Hospitals want action on 'unprecedented' drug shortages

Hospitals across the U.S. are suffering from drug shortages, with more than 80% delaying treatment and nearly 70% administering less-effective substitutes to patients, the Wall Street Journal reports. It's the latest dispatch to highlight the growing problem of scarce drugs based on a survey conducted by the American Hospital Association in an attempt to push lawmakers to act.

As the WSJ notes, most of the scarce drugs are off-patent, low-margin generics. Most are injectable meds. And most are made by only one or two companies. So, if one company runs into manufacturing problems--as happened with a Teva Pharmaceutical plant in California--rivals don't have the capacity to compensate.

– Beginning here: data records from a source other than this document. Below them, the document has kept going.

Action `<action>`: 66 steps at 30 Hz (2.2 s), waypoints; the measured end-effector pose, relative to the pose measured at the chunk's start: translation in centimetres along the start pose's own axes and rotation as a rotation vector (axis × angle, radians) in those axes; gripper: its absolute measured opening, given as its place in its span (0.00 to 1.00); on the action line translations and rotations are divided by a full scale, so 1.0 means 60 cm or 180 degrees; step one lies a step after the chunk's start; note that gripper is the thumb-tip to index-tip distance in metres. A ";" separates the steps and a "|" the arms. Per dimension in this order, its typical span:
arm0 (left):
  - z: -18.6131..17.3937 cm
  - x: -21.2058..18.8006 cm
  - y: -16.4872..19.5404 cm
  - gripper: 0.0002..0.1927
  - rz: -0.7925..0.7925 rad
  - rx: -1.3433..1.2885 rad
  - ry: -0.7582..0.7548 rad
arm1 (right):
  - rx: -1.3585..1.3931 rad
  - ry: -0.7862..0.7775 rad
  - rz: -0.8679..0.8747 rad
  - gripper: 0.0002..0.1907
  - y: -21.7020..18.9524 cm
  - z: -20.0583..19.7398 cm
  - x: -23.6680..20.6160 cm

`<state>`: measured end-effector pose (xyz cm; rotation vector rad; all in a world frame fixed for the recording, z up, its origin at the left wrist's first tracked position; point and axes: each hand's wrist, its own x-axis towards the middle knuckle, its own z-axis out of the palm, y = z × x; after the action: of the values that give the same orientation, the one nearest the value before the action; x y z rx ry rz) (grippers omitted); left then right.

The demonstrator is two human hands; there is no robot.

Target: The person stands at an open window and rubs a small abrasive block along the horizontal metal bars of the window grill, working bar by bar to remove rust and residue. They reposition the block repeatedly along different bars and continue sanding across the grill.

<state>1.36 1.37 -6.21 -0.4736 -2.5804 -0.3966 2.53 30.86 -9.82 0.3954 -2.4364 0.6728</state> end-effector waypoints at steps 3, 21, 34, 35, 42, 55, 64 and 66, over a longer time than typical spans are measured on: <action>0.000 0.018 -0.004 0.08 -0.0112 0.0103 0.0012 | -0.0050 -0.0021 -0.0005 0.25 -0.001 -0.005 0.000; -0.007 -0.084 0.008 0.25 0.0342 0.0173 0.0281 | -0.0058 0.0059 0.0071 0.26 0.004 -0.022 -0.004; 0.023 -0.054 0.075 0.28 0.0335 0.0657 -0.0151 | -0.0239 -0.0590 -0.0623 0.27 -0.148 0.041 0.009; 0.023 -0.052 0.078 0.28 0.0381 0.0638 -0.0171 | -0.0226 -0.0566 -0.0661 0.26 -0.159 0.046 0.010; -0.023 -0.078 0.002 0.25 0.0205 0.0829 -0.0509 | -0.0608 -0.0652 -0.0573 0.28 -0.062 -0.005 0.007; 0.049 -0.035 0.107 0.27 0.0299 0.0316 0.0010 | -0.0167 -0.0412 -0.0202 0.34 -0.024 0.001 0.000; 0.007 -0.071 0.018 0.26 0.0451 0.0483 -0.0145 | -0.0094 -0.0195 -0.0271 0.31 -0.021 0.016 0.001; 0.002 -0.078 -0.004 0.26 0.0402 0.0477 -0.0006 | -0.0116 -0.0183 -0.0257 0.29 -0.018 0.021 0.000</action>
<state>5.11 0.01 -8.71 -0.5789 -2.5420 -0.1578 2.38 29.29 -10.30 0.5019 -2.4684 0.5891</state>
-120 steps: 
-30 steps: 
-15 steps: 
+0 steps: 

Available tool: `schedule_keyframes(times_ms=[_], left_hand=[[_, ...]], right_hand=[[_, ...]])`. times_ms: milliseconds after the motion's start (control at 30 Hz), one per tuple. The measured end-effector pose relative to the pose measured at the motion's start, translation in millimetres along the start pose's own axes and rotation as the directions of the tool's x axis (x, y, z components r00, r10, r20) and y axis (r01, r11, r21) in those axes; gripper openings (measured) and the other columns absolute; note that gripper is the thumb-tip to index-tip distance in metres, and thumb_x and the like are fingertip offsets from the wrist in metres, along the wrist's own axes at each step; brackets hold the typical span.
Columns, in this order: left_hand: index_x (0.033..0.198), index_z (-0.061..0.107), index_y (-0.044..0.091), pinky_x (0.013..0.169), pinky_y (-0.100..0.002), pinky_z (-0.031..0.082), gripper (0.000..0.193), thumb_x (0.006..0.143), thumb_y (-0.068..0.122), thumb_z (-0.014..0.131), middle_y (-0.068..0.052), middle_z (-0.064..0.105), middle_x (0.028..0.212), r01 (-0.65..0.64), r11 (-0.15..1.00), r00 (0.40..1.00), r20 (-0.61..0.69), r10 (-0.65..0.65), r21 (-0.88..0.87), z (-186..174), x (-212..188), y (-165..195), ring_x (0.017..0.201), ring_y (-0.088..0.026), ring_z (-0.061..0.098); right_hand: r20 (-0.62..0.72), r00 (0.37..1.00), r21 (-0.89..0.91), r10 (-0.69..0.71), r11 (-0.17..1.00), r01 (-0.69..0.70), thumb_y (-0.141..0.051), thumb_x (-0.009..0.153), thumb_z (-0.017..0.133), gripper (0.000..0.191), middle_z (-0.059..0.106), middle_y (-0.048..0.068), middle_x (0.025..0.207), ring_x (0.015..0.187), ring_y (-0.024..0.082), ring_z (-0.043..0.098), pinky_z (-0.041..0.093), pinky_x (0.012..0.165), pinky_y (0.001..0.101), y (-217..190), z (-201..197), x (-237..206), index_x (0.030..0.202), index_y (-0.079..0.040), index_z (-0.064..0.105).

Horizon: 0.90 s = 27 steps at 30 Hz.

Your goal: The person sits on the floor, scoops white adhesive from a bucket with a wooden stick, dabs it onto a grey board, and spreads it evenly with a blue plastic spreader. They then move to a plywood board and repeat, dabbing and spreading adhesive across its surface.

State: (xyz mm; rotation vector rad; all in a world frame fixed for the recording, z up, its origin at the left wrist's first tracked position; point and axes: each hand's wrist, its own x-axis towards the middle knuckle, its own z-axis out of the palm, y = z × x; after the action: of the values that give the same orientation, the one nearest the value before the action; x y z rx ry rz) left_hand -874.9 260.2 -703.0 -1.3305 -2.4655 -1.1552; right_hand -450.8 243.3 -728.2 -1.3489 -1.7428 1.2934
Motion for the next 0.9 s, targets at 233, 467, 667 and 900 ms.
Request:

Otherwise, the drugs run the gamut: anesthesia meds, emergency-care drugs, chemotherapy drugs, antibiotics and nutritional substitutes. More than 90% of hospitals surveyed said they'd experienced shortages of drugs used in surgery and anesthesia. Two-thirds said they'd run short of chemo meds, and at least one of the commonly scarce chemo drugs, cytarabine, has no direct substitute.

Given the need for FDA approvals and manufacturing controls, new companies can't just jump in to fill the gaps. And lawmakers' power to change things is rather limited, too. So far, the only proposed legislation would require companies to notify the FDA when they have a problem that could lead to a drug shortage. Now, companies only have to tell the FDA if they're the only supplier of a drug they plan to stop making, the WSJ points out. Early notification could help; the FDA says it was able to avert 38 shortages in 2010 because it found out early enough to work with competing manufacturers to fill the void.